Sunday, March 02, 2008

Who Tortures? The Loyal. Who Won't Torture? Those with a Higher Loyalty

This week Centre College was visited by Darius Rejali, one of the leading experts on torture in the world. In his public lecture, he said that torturers are not chosen for their intelligence, but for their loyalty. One consequence of this fact is that torturers often can't tell when their victims have told them the truth. Their cruelty is for nothing.

In private remarks to another group at the college, Prof. Rejali was talking about the whistleblower at the Abu Ghraib military prison scandal, as well as in some other cases of torture. The whistleblower is usually someone just like the torturers in rank, in class background, in authority at the torture site. What they differ on is their commitment to a higher standard that gives them the courage to say "this is wrong, even if my superior says it isn't." Among Americans, the whistleblower is usually an evangelical Christian.
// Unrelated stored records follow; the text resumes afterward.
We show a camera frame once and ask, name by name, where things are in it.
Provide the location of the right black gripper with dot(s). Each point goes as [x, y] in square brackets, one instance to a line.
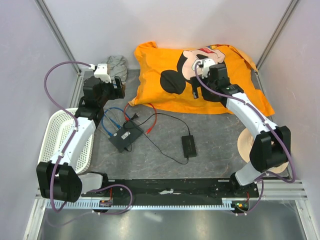
[195, 82]

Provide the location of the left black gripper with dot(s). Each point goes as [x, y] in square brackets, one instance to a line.
[117, 93]

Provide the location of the black network switch box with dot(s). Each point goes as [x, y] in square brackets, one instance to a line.
[122, 140]

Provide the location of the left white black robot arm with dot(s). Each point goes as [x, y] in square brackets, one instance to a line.
[57, 177]

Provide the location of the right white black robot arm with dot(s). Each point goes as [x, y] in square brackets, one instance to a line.
[271, 143]

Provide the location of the grey crumpled cloth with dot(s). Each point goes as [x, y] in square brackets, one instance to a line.
[117, 67]

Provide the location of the black power adapter brick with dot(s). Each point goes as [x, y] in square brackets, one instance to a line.
[188, 146]

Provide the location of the white perforated plastic basket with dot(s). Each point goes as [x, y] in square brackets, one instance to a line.
[57, 131]

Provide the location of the beige cloth hat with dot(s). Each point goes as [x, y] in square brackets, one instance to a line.
[244, 145]

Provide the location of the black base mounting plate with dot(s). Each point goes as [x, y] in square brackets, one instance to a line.
[161, 189]

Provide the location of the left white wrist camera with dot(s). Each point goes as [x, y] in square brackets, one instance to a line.
[102, 72]

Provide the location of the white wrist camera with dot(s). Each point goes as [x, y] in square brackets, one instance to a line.
[102, 72]
[205, 65]

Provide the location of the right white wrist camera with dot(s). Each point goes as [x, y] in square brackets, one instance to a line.
[205, 65]

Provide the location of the grey slotted cable duct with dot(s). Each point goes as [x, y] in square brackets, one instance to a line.
[95, 204]
I think all of us have the capacity of be torturers if we thought it was the only way to protect our loved ones. Scholars like Prof. Rejali can convince our heads that torture does not work to do that, and creates worse harm to society. To move our hearts and guts to say no and stop torture usually requires an additional conviction, from a more spiritual source.

3 comments:

Anonymous said...

Just to be fair, torture does work in some cases. To say it never works is to show a bias that belies the study.What is torture? Some people believe loud Rock music is torture. Sounds as if this person may have an ax to grind which weakens his case.

Gruntled said...

I should probably have mentioned that Prof. Rejali defines torture as inflicting pain by a state agent for a state purpose. And he does allow that it works for some things, such as intimidation and getting false confessions. These are not things that democracies are ever supposed to do, though.

Tausign said...

Great post. Torture is something that is intrinsically wrong regardless of the results. It just doesn't stand up to the light. Can we pin medals and honor those who inflict torture?